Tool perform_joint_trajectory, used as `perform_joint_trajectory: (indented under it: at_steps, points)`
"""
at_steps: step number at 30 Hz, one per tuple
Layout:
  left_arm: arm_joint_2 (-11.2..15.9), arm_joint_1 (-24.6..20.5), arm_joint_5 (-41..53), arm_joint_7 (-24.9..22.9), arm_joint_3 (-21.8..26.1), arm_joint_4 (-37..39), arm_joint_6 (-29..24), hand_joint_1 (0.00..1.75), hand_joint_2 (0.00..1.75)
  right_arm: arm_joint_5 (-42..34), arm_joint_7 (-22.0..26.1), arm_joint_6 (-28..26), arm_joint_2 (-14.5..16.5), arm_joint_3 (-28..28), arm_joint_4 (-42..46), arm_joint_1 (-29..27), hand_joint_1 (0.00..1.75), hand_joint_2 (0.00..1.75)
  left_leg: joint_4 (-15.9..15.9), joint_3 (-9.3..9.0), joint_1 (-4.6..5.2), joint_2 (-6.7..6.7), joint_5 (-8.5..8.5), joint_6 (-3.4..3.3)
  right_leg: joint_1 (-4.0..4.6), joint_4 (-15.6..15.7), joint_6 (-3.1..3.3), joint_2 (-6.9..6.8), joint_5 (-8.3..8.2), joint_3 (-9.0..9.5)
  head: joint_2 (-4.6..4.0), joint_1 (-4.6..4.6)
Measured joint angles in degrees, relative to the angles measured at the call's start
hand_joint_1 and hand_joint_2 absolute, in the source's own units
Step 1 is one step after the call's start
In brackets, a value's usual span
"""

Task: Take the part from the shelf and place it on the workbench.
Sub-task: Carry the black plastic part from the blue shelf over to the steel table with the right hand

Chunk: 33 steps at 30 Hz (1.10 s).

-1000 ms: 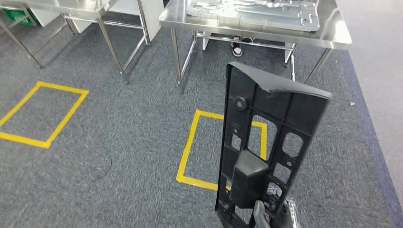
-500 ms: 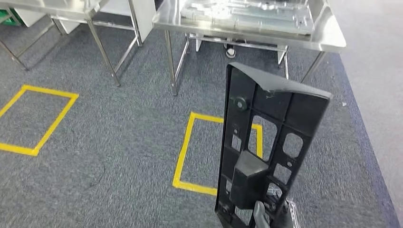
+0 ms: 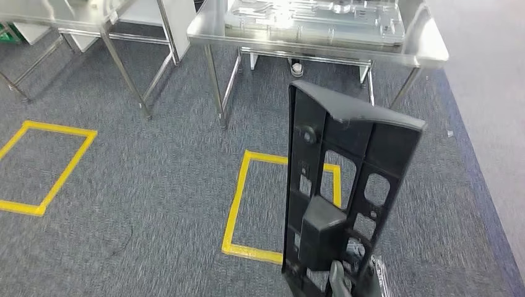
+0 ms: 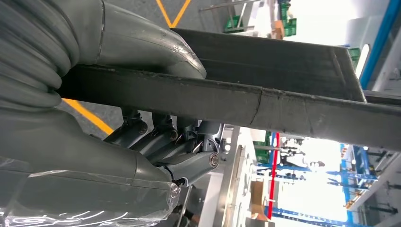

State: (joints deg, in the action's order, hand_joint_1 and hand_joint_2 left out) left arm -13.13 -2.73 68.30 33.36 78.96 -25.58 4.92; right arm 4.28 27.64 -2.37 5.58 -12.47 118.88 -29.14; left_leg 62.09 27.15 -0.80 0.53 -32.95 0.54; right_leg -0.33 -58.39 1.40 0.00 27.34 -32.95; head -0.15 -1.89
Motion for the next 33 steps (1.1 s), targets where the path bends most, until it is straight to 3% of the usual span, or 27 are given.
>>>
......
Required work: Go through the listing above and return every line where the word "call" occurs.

Result of the task:
Measured joint angles in degrees, relative to the angles measured at the call's start
Step 1 is one step after the call's start

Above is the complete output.